Par exemple, le pays A produit des biens et souhaite les vendre au pays C. Les marchandises sont d’abord expédiées au pays B, et un négociant du pays B vend ensuite les marchandises au pays C. Pour le pays B, ces marchandises ne font que passer temporairement avant d’être réexpédiées ; ce n’est pas une importation visant à satisfaire les besoins du pays, et l’exportation ultérieure diffère de l’exportation basée sur la production nationale.
Cependant, dans les statistiques commerciales, certaines régions incluent le commerce de réexportation dans les données d’importation et d’exportation, mais cela est davantage dans un but statistique et diffère du concept réel d’importation de marchandises pour consommation et d’exportation basée sur la production nationale.
Kevin HuangAnnées de service:3Note des clients:5.0
Conseiller en Exportation E-CommerceDémarrer le chat
Non, le commerce de réexportation ne fait que passer par un troisième pays. Le troisième pays n’importe pas réellement pour utiliser les biens, il ne fait que les revendre. C’est différent de l’importation normale de marchandises pour usage personnel et de l’exportation de produits fabriqués dans le pays.
Linda GuoAnnées de service:3Note des clients:5.0
Médiateur des Litiges CommerciauxDémarrer le chat
Essentiellement, cela ne compte pas comme un import-export classique. Le commerce de réexportation utilise principalement les avantages du troisième pays pour revendre les marchandises, et les marchandises ne subissent pratiquement aucun traitement ou consommation dans le troisième pays.
Daniel KimAnnées de service:4Note des clients:5.0
Consultant en Inspection et Quarantaine des MarchandisesDémarrer le chat
Le commerce de réexportation ne constitue pas une importation et exportation stricte ; il s’agit davantage d’un acte d’intermédiation commerciale, où le troisième pays est simplement responsable du transfert des marchandises d’une partie à une autre.
Robert TanAnnées de service:5Note des clients:5.0
Conseiller en Développement du Marché InternationalDémarrer le chat
Non, dans le commerce de réexportation, le troisième pays n’a pas de consommation ou d’investissement de production réelle dans les marchandises, il ne fait que servir de pont.

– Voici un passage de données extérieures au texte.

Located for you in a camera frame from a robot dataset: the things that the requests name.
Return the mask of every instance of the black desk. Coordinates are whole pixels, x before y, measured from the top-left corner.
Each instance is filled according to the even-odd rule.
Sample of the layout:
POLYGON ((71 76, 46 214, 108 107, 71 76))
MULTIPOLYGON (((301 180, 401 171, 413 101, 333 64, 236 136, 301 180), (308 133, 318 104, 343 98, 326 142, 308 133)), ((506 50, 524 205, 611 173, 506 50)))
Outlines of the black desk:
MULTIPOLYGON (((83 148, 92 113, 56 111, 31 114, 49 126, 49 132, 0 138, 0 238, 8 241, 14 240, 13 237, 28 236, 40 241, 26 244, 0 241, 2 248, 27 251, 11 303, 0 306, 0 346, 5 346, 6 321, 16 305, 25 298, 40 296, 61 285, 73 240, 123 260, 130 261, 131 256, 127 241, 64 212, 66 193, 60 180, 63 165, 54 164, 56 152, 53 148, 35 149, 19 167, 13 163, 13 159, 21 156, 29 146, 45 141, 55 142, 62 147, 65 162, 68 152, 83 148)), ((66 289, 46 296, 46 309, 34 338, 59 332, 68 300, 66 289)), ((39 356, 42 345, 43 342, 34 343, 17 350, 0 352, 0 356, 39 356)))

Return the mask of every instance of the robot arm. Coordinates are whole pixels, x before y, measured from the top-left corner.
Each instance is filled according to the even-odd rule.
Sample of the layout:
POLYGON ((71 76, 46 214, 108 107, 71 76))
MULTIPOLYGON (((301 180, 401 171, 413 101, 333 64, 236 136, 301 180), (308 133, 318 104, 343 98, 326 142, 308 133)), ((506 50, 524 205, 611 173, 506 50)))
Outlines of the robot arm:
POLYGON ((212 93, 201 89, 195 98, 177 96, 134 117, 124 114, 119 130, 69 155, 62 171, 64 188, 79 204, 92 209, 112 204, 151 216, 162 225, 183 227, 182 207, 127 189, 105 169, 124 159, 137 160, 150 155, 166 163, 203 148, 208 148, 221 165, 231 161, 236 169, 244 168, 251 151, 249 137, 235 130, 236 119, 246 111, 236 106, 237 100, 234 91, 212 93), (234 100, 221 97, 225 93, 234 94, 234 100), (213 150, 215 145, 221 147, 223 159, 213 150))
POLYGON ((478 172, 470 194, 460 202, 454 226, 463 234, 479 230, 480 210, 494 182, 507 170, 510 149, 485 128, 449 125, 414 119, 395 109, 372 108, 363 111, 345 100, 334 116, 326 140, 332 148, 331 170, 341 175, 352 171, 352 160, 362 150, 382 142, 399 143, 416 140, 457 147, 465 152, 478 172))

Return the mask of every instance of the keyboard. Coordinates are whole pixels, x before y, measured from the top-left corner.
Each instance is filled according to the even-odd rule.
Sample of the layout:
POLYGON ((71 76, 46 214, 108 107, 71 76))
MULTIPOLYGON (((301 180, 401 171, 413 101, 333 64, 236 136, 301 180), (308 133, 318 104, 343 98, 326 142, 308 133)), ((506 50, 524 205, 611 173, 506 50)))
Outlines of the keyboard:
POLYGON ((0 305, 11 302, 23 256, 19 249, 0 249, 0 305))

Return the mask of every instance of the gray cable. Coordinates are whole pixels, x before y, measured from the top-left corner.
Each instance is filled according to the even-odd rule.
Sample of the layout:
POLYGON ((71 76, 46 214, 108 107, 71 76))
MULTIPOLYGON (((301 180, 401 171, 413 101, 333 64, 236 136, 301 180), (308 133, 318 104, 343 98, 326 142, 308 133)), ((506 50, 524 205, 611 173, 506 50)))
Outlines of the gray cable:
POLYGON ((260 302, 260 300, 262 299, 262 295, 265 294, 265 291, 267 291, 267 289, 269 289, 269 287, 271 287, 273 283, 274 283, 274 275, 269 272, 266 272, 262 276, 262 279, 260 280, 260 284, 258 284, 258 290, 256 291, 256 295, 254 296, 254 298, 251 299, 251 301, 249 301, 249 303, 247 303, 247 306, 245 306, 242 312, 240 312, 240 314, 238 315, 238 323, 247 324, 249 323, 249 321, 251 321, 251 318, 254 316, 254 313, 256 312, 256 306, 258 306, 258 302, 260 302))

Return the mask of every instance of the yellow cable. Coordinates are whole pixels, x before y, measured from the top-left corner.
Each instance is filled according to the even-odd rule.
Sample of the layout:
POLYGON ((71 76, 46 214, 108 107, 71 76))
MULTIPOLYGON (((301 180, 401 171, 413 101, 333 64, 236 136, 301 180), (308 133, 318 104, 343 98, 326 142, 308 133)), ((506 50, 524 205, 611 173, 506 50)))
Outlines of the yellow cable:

Olivia LiuAnnées de service:6Note des clients:5.0
Gestionnaire des Risques de ChangeDémarrer le chat
Cela ne compte pas comme un import-export classique. Les marchandises de réexportation ne subissent pas de production, de transformation ou de valeur ajoutée substantielle dans le troisième pays ; il ne s’agit que d’un transit géographique.
Thomas LiAnnées de service:7Note des clients:5.0
Conseiller en Licences d’ImportationDémarrer le chat
On ne peut pas simplement considérer cela comme de l’import-export. Le commerce de réexportation met l’accent sur la revente par le troisième pays, et non sur les besoins d’importation ou d’exportation du pays lui-même.
Emma ZhaoAnnées de service:3Note des clients:5.0
Spécialiste de la Documentation d’ExportationDémarrer le chat
Non, dans le commerce de réexportation, le troisième pays ne modifie pas réellement la propriété des marchandises pour son propre usage, ce qui diffère considérablement de l’import-export classique.
Michael ZhangAnnées de service:10Note des clients:5.0
Spécialiste du DédouanementDémarrer le chat
Le commerce de réexportation n’est pas une importation et exportation normale ; le troisième pays se contente de revendre les marchandises, dans le but de réaliser une différence de prix.